Task brief:
Return each line in the records below that includes "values".

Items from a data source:
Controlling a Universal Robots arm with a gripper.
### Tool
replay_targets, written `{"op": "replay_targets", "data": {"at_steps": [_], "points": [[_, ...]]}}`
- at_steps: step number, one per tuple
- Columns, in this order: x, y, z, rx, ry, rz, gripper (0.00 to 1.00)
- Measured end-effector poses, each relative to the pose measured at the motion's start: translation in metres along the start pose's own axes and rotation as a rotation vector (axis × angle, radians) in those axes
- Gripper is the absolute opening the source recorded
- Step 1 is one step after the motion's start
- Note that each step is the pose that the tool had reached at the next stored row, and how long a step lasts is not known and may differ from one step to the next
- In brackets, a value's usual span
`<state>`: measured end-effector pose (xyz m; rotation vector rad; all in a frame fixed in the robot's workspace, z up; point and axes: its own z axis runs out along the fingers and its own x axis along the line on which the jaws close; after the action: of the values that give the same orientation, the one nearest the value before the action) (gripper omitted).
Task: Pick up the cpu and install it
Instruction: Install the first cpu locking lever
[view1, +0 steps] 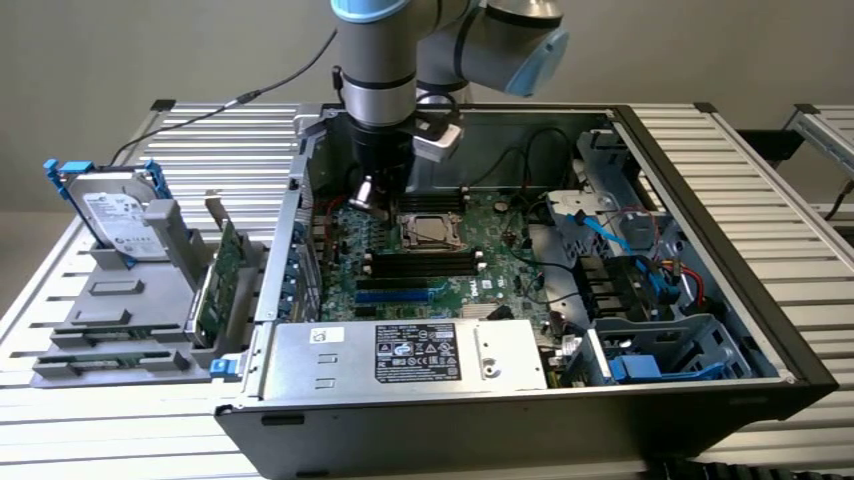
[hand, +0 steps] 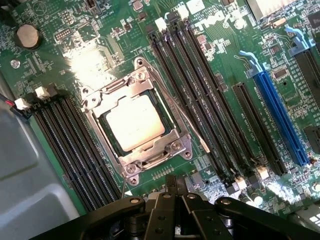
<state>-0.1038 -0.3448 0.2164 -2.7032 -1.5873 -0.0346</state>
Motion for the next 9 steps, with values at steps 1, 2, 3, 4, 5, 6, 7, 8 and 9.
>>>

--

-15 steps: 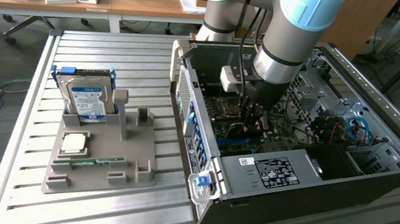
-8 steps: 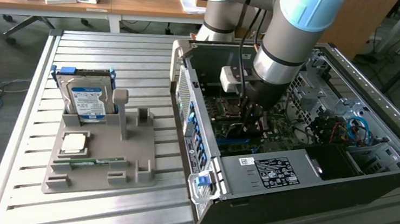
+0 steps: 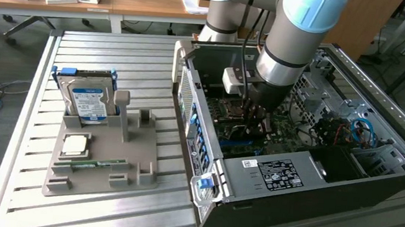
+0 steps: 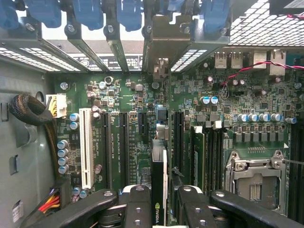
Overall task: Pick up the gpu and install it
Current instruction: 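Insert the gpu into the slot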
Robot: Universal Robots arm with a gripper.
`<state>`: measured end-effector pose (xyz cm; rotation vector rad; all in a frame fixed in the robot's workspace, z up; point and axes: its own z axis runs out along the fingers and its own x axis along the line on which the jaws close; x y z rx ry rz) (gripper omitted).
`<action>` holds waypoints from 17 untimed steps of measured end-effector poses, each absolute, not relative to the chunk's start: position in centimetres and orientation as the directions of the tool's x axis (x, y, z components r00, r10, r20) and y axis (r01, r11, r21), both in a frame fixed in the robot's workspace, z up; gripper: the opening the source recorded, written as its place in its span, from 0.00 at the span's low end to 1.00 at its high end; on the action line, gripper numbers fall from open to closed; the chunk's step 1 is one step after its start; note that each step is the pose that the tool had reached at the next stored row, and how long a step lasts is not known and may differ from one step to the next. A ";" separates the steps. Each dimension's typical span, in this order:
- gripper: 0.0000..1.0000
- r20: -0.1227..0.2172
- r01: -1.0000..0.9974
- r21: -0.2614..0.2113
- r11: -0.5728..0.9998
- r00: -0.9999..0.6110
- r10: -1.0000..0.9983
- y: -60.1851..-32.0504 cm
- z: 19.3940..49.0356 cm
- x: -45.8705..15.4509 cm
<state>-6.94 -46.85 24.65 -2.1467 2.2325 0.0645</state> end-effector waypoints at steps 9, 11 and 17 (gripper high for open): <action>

Result of this exercise:
`<state>`: measured end-effector pose (xyz m; rotation vector rad; all in a frame fixed in the robot's workspace, z up; point and axes: its own z axis runs out along the fingers and its own x axis along the line on which the jaws close; after the action: of the values that give the same orientation, the one nearest the value before the action) (gripper omitted).
Motion for the next 9 steps, with values at steps 1, 2, 3, 4, 5, 6, 7, 8 and 9.

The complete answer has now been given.